Adjoni Archambault appeals the sentence imposed after her supervised release
was revoked for a second time. In 2014, Archambault was sentenced to 18 months
in prison and five years of supervised release after she pleaded guilty to one count of
distributing a controlled substance. In 2015, she was on supervised release when she
hitchhiked about 300 miles to another part of South Dakota without alerting her
probation officer. As a result, her supervised release was revoked and she was
returned to custody for ten months. She was released in 2016 and began a new two-
year term of supervised release. In 2017, Archambault’s supervised release was again
revoked after she admitted to five drug-related violations. The district court1
sentenced Archambault to 24 months in prison followed by 24 months of supervised
release. Archambault appeals.
Archambault argues that the district court committed procedural error by
improperly relying on a fact not supported by the record. Prior to sentencing,
Archambault wrote the court a letter. The district court remarked:
[S]he writes a very good letter. She obviously has some intelligence, but
she is a drug addict. And, of course, here she has absconded. So, I
mean, people are trying to help her, and she runs away, probably
because she is under the influence of drugs again; but we can’t help her
if she runs away from the treatment center.

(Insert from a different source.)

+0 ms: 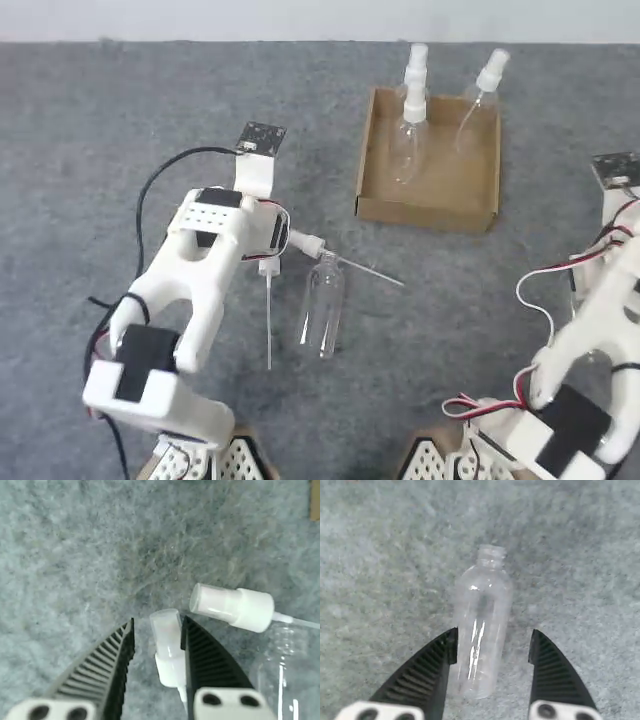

Archambault claims that she never absconded during her second term of supervised
release, nor was there evidence she had ever run away from a treatment center.
Archambault did not make this objection to the district court, so we review for plain
error. See United States v. Stokes, 750 F.3d 767, 771 (8th Cir. 2014) (plain error
standard of review).
We see no plain or obvious error. Archambault absconded during her first term
of supervised release—a fact she does not contest. And when she absconded,
Archambault was struggling with drug addiction, just as she was at the time of her
second revocation hearing. Taken in context, the district court statements can be
reasonably construed as responsive to Archambault’s request for inpatient drug
1
The Honorable Charles B. Kornmann, United States District Judge for the
District of South Dakota.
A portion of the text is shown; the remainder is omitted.